━━━ DATA ━━━

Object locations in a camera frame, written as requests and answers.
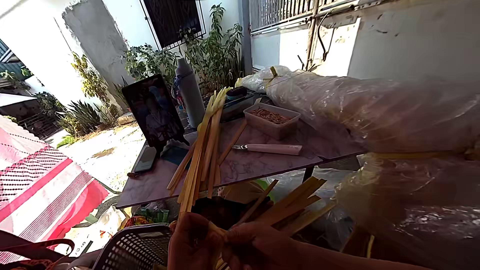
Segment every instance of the water bottle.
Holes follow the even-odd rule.
[[[200,89],[198,88],[192,67],[187,63],[185,58],[180,58],[177,62],[178,68],[175,71],[177,75],[176,83],[183,99],[190,125],[193,128],[197,128],[205,114],[202,95],[200,94]]]

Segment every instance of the marble table top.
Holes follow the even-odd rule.
[[[237,119],[221,124],[218,156],[230,143],[242,121],[243,119]],[[190,144],[196,137],[196,132],[185,135]],[[247,125],[236,144],[291,144],[303,145],[303,148],[298,156],[232,149],[220,165],[221,183],[215,187],[307,168],[365,152],[352,140],[345,127],[328,122],[321,131],[317,131],[301,120],[296,133],[281,141]],[[171,145],[189,148],[184,143],[170,141],[165,149]],[[178,196],[187,170],[183,173],[173,196],[170,196],[170,190],[167,190],[167,185],[177,167],[176,164],[164,159],[156,159],[151,171],[127,180],[116,207],[124,208]]]

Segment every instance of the puddle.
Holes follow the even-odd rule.
[[[114,150],[114,149],[115,149],[115,147],[112,147],[112,148],[110,148],[110,149],[107,149],[107,150],[103,150],[103,151],[101,151],[101,152],[98,152],[98,153],[94,154],[94,155],[92,156],[92,158],[98,159],[98,158],[101,158],[101,157],[110,155],[111,153],[113,153],[113,150]]]

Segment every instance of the hand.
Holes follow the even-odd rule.
[[[232,270],[300,269],[298,242],[270,226],[249,222],[230,229],[222,258]]]
[[[181,213],[180,222],[168,245],[168,269],[210,270],[214,268],[223,245],[218,233],[208,230],[208,220],[194,213]]]

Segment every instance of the plastic container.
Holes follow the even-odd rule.
[[[258,117],[249,113],[250,111],[258,108],[262,108],[274,113],[278,113],[281,116],[290,118],[290,120],[288,120],[286,123],[283,123],[283,124],[275,124],[266,119],[263,119],[261,117]],[[281,140],[286,136],[292,133],[295,133],[297,130],[297,123],[300,118],[300,113],[296,111],[287,110],[284,108],[275,107],[275,106],[264,104],[264,103],[254,104],[253,106],[244,109],[243,113],[245,114],[245,119],[247,120],[248,125],[260,130],[261,132],[277,140]]]

━━━

**AIM OF THE EXERCISE:**
Print exactly the lines above from the one with "Segment every instance of the puddle." to the one with "Segment every instance of the plastic", including both.

**RESPONSE FOR THIS EXERCISE:**
Segment every instance of the puddle.
Holes follow the even-odd rule.
[[[114,150],[114,149],[115,149],[115,147],[112,147],[112,148],[110,148],[110,149],[107,149],[107,150],[103,150],[103,151],[101,151],[101,152],[98,152],[98,153],[94,154],[94,155],[92,156],[92,158],[98,159],[98,158],[101,158],[101,157],[110,155],[111,153],[113,153],[113,150]]]

Segment every instance of the hand.
Holes follow the even-odd rule.
[[[232,270],[300,269],[298,242],[270,226],[249,222],[230,229],[222,258]]]
[[[181,213],[180,222],[168,245],[168,269],[210,270],[214,268],[223,245],[218,233],[208,230],[208,220],[194,213]]]

Segment every instance of the plastic container.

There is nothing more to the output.